Selon le ministère, ces produits sont fabriqués en dehors de tout cadre réglementaire et peuvent présenter de graves risques de contamination microbiologique, notamment par des bactéries, des parasites ou des virus. À cela s’ajoutent des conditions d’emballage et de stockage insalubres, l’utilisation d’eau non traitée ou de matières premières non conformes, ainsi que l’absence de toute traçabilité concernant leur origine, leur date de fabrication ou leur fabricant.
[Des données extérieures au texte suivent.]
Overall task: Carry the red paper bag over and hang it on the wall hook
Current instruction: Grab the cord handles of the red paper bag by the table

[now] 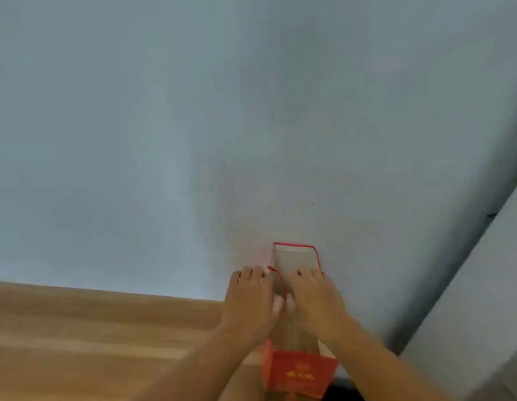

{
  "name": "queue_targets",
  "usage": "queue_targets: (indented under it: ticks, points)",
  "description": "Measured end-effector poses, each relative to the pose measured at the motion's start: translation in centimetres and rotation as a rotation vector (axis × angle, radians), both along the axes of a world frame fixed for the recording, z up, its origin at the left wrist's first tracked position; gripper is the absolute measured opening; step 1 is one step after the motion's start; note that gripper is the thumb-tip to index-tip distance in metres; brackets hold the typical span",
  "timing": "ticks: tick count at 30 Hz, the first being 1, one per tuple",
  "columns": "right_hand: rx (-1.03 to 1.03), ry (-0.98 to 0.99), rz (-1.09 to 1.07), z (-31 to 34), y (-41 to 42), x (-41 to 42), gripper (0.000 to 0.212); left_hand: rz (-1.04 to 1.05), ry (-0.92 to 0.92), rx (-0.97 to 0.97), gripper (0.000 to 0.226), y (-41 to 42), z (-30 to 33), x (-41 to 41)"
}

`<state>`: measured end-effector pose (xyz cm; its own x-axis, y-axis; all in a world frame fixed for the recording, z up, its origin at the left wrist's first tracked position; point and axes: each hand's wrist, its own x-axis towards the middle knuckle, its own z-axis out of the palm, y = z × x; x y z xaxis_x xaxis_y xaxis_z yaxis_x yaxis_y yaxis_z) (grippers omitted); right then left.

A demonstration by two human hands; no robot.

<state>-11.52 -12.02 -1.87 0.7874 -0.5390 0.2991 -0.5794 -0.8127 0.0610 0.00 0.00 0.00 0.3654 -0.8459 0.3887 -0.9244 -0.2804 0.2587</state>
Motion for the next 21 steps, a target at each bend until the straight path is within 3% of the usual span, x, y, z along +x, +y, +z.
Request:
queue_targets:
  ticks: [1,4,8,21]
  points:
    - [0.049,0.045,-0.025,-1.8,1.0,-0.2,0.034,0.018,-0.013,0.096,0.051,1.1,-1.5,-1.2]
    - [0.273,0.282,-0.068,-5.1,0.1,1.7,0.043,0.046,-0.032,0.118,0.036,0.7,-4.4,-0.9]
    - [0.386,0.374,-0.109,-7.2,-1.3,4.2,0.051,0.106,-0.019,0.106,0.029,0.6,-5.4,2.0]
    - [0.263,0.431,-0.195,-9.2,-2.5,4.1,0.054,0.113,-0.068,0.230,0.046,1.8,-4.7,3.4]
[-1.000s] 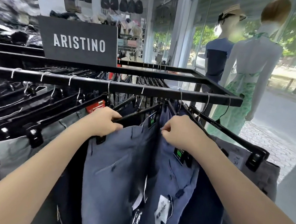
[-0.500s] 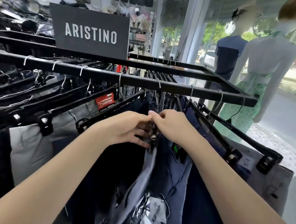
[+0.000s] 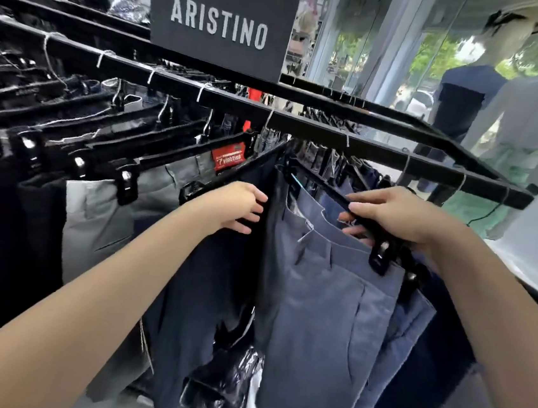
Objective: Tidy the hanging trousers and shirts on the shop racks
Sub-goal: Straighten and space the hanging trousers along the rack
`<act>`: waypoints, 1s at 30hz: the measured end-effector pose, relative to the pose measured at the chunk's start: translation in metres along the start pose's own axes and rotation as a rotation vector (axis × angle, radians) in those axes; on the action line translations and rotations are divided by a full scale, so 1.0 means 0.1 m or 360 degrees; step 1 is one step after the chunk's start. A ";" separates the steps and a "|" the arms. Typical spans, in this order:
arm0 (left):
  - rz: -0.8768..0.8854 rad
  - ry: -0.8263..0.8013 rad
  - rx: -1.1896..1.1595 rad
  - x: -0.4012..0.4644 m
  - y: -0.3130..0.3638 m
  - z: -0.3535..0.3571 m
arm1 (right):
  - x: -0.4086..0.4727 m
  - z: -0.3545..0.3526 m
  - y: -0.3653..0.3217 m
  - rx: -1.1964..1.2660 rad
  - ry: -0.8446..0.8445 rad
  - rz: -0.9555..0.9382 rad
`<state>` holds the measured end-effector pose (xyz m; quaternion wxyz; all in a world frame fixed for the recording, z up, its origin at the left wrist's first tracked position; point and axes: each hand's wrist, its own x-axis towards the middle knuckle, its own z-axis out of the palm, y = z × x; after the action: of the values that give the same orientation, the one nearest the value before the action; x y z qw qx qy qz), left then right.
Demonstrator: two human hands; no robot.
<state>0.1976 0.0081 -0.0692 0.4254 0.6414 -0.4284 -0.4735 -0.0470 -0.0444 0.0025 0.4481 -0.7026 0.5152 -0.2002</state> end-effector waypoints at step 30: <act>0.0120 0.0361 0.0276 0.14 0.91 0.72 | 0.04 0.09 -0.06 0.0090 -0.0418 -0.0098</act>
<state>0.1171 -0.0396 0.0010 0.4315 0.7086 -0.4408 -0.3427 -0.0354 -0.0442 0.0019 0.5249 -0.7254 0.4245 -0.1345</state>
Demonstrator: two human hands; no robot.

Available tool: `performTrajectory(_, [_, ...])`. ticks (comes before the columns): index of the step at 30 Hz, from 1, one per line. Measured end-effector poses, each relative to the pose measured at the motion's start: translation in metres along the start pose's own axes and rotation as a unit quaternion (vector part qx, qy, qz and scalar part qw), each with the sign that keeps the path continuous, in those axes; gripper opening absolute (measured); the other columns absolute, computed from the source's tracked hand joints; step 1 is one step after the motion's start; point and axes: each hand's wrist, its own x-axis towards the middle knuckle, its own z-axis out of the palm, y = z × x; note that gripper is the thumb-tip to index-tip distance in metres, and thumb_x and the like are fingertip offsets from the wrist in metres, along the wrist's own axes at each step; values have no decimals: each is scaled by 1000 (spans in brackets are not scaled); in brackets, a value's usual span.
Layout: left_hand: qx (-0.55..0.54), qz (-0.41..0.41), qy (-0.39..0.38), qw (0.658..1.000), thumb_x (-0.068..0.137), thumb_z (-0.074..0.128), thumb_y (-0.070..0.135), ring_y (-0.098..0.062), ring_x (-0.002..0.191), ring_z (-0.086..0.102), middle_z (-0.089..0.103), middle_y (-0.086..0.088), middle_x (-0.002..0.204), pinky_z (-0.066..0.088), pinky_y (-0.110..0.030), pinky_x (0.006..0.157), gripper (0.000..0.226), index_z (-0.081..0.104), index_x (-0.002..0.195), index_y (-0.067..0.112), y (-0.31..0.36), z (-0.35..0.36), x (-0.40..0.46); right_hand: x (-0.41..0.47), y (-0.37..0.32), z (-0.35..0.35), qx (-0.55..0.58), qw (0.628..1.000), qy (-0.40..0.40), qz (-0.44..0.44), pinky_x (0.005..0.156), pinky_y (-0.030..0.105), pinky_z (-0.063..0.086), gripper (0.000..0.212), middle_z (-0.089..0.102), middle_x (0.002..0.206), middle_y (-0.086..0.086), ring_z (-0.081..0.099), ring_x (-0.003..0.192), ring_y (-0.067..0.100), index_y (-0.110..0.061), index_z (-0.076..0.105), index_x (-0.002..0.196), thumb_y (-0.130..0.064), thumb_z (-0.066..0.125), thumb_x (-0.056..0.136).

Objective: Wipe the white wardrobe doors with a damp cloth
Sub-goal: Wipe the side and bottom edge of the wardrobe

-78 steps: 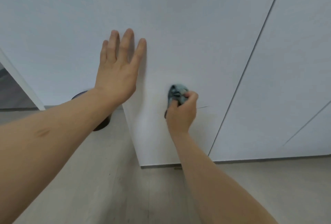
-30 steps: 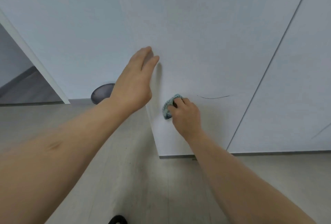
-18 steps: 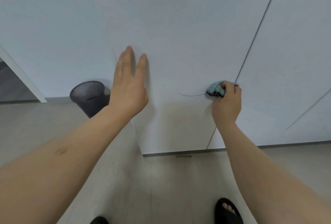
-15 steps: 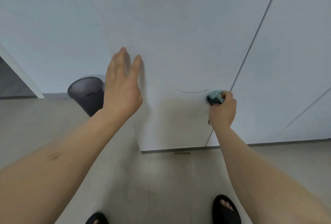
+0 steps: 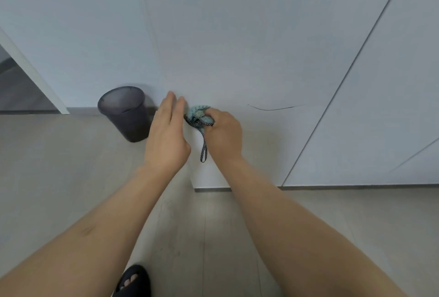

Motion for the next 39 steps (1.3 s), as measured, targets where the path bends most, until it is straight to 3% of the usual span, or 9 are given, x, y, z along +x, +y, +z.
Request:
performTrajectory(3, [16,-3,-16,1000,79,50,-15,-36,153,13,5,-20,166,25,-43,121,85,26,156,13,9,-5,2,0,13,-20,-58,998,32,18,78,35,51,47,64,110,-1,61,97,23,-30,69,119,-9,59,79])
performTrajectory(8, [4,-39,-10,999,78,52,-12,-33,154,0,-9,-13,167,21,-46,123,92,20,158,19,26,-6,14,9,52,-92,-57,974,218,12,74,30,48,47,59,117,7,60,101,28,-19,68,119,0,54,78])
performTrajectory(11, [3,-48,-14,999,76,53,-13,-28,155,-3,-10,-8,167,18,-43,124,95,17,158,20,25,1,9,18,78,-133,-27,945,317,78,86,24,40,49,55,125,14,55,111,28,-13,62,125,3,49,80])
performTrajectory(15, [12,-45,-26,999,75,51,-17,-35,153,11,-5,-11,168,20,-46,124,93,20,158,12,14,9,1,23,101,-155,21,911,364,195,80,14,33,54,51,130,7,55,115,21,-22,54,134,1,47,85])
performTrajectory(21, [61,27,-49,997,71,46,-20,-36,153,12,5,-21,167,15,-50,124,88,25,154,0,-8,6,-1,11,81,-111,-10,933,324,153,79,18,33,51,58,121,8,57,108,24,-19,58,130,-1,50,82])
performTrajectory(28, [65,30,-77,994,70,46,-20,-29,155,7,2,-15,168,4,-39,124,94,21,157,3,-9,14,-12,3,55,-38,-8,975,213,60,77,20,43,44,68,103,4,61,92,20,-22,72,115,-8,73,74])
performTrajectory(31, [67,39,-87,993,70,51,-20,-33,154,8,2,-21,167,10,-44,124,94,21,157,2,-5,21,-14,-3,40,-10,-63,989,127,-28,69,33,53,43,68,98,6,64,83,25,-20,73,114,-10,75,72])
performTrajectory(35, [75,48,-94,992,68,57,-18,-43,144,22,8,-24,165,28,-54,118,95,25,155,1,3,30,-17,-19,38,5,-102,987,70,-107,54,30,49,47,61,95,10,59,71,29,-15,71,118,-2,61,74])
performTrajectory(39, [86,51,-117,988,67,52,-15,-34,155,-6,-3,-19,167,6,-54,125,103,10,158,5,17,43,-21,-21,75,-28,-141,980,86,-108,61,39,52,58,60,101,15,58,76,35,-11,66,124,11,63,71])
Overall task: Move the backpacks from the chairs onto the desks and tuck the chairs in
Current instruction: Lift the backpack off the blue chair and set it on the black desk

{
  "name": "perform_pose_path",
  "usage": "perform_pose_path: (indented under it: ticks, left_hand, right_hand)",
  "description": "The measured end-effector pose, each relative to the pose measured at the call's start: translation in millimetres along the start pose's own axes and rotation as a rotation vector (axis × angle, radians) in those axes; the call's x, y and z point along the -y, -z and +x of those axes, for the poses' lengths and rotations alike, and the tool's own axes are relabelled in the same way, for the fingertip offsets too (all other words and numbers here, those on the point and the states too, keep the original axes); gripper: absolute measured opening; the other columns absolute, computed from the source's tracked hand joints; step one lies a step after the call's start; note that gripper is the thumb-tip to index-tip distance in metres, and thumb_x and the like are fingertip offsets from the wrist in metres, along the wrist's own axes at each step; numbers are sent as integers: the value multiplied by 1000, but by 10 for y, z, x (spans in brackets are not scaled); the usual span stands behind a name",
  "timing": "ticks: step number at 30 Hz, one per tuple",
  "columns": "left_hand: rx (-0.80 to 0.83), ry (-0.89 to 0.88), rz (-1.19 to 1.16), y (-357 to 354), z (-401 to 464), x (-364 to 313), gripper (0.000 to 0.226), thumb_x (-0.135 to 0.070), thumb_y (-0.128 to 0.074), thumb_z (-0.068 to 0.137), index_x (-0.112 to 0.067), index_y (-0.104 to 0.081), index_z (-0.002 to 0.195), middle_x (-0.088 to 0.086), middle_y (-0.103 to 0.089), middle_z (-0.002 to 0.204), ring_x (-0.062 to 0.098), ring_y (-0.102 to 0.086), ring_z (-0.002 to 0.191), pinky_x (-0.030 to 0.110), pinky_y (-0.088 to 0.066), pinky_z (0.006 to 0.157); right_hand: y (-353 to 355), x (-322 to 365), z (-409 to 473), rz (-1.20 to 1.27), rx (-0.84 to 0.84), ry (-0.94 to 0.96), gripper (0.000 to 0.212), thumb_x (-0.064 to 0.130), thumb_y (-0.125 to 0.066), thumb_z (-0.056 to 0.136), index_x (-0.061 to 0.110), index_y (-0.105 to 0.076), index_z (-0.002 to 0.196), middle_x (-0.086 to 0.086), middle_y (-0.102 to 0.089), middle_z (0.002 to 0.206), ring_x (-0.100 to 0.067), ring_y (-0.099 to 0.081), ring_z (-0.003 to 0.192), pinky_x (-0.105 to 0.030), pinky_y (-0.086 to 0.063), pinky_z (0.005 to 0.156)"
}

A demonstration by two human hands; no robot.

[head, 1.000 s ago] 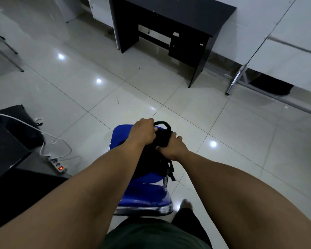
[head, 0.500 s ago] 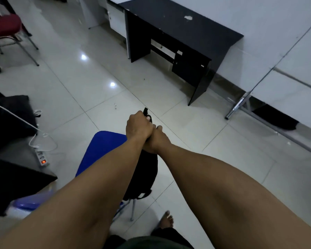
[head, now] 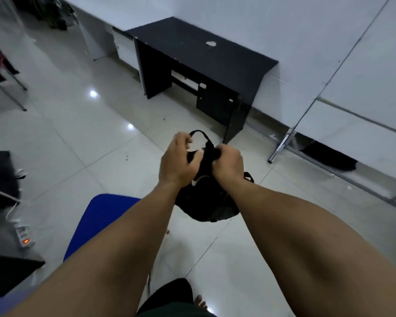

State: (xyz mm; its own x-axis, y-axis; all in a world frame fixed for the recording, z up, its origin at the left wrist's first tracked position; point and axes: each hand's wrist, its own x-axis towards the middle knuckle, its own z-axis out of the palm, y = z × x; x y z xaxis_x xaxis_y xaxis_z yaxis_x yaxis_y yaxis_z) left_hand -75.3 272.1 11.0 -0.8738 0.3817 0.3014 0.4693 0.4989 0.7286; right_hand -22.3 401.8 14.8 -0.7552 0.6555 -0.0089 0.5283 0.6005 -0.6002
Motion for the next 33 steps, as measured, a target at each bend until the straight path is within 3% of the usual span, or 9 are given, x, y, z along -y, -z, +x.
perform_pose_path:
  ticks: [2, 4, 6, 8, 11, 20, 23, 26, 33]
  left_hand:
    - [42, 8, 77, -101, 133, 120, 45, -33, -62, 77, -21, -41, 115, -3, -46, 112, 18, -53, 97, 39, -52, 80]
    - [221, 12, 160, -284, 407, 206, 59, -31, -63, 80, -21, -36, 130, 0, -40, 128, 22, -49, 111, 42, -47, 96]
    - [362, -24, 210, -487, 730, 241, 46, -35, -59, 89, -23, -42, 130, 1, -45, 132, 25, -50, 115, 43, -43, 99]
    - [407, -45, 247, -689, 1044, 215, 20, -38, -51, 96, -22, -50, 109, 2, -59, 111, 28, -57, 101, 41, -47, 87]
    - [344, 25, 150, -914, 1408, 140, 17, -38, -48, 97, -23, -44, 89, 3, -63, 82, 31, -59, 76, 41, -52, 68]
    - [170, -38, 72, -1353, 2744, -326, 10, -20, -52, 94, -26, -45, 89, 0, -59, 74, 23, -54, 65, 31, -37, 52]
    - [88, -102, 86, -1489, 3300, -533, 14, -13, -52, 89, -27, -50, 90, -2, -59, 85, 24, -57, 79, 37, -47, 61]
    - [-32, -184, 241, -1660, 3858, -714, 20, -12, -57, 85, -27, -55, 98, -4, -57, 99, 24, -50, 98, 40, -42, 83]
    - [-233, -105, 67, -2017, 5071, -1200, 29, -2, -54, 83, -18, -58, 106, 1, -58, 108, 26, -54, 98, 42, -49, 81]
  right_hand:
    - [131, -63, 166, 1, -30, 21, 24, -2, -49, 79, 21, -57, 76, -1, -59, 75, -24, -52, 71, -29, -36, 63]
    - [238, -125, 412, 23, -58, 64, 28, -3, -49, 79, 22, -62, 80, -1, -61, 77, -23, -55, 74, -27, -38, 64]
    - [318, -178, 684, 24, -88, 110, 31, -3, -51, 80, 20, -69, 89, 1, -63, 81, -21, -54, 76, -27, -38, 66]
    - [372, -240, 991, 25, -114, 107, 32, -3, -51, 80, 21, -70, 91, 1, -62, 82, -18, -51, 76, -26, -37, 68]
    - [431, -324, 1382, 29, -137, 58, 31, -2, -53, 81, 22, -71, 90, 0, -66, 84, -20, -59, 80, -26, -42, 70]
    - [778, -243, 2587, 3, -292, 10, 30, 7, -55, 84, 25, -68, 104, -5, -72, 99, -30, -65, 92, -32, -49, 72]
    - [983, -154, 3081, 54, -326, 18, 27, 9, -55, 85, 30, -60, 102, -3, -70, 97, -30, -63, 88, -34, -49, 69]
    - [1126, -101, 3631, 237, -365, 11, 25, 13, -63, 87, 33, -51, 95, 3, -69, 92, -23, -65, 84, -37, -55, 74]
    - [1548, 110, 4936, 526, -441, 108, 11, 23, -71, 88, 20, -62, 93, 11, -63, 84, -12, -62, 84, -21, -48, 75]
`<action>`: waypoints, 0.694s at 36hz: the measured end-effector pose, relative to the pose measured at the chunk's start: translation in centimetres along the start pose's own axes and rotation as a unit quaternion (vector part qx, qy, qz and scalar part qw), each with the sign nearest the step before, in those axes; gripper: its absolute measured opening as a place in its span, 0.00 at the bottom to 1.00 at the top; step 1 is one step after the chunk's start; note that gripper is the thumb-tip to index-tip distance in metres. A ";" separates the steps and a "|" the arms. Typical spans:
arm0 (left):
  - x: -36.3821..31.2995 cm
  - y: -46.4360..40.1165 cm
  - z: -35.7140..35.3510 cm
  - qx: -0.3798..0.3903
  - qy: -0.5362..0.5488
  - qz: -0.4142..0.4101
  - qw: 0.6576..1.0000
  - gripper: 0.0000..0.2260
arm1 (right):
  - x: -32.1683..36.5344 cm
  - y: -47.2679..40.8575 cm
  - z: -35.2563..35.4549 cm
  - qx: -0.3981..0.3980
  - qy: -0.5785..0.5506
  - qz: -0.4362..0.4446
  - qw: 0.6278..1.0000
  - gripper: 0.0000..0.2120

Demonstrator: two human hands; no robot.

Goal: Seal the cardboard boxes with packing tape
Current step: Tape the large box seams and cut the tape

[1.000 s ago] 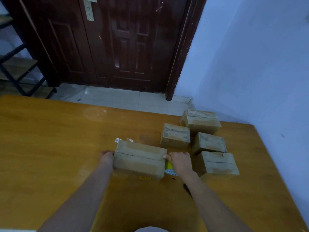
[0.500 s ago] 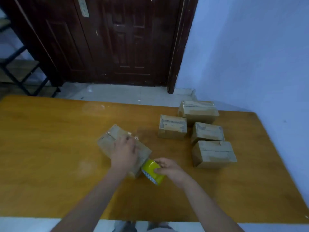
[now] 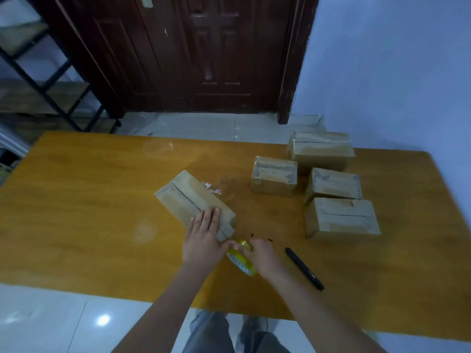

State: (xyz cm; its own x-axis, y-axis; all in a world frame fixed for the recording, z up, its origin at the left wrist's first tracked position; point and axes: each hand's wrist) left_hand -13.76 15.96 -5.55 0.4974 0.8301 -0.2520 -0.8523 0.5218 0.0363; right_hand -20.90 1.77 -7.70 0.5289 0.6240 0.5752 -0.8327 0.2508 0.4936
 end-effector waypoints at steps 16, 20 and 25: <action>-0.3 0.4 -1.3 -0.005 -0.024 0.028 0.999 0.48 | -2.2 1.3 -0.4 0.023 -0.101 0.046 0.994 0.22; -0.4 0.4 -1.3 -0.013 -0.016 0.029 0.999 0.48 | -6.3 1.8 1.1 -0.176 0.036 -0.042 0.983 0.19; -0.2 0.4 -1.5 -0.023 -0.022 0.023 0.999 0.48 | -11.1 2.8 1.1 -0.121 0.186 -0.147 0.964 0.15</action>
State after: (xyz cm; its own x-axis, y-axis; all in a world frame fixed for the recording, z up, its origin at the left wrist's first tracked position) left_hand -14.45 15.72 -6.99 0.4624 0.8618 -0.2084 -0.8809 0.4733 0.0025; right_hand -28.91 -5.27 -11.95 0.6904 0.7102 0.1375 -0.6931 0.5949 0.4071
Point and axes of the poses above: each hand's wrist, its own y-axis away from the middle knuckle, its own z-axis out of the back of the hand, x = y × z, and after that the axes turned 7 degrees about y, right-handed
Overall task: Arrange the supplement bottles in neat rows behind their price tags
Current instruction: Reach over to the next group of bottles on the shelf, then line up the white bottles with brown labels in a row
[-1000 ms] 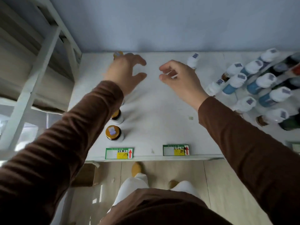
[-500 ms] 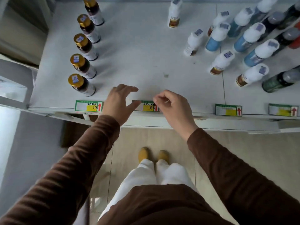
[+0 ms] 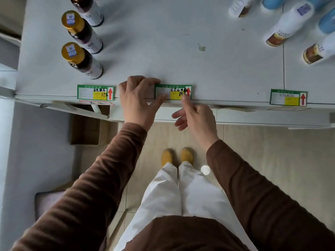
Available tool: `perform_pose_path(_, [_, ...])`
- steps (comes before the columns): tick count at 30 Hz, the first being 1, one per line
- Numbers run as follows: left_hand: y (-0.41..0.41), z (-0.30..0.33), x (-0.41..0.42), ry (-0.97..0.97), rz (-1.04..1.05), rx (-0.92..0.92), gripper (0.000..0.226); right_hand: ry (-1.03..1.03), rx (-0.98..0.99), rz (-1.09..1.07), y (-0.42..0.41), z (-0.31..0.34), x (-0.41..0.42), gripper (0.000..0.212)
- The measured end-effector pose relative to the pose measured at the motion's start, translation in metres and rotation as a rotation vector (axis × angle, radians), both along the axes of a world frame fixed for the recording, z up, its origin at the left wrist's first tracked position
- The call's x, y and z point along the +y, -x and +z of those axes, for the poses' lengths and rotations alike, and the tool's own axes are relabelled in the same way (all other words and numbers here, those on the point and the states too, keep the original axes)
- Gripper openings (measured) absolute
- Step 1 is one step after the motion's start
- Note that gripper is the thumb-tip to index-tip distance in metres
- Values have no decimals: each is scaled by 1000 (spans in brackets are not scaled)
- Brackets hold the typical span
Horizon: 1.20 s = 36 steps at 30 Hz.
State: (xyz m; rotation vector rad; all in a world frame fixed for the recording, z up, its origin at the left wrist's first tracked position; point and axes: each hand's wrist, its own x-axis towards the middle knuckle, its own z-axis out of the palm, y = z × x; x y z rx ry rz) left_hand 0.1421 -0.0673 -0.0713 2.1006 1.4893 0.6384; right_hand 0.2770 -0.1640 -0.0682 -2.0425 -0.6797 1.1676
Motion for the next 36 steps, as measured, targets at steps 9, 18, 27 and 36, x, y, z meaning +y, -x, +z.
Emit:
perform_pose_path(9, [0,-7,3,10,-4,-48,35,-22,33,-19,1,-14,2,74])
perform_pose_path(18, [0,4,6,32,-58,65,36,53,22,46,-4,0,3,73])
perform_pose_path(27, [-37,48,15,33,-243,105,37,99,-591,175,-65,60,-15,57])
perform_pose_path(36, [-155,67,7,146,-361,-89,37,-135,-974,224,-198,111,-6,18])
Les autorités préviennent que la consommation de ces sachets d’eau et de boissons peut provoquer des troubles digestifs sévères, des toxi-infections alimentaires et des maladies hydriques telles que les diarrhées aiguës, la typhoïde ou le choléra. Les enfants, les personnes âgées et les personnes vulnérables sont particulièrement exposés.
Face à cette situation, le ministère recommande aux consommateurs de privilégier les produits scellés, correctement étiquetés et issus de marques identifiables. Il les invite également à vérifier la présence des informations obligatoires sur les emballages, notamment le nom du fabricant, ses coordonnées, le numéro de lot, les dates de production et de péremption, ainsi que l’autorisation de la Food Registration Authority (FRA). Il conseille en outre d’éviter les produits dont la provenance est douteuse et de signaler tout point de vente ou produit suspect aux services compétents, notamment la Direction du Commerce intérieur, les services d’hygiène, les collectivités territoriales ou les forces de l’ordre.
Le communiqué rappelle que les personnes impliquées dans la production, l’emballage, le stockage ou la distribution de ces produits s’exposent aux sanctions prévues par la réglementation en vigueur, pouvant aller de la saisie et de la destruction des produits à la fermeture des sites concernés, en passant par des amendes et des poursuites judiciaires.
Le ministère annonce enfin le renforcement des opérations de contrôle sur l’ensemble du territoire national. Ces interventions cibleront les sites de production, les marchés, les dépôts, les commerces et les circuits informels afin de retirer du marché les produits non conformes et de sanctionner les responsables.
« La protection de la santé des citoyens est une priorité absolue », souligne le ministère, qui appelle à la vigilance et à la collaboration de tous pour mettre fin à ce phénomène.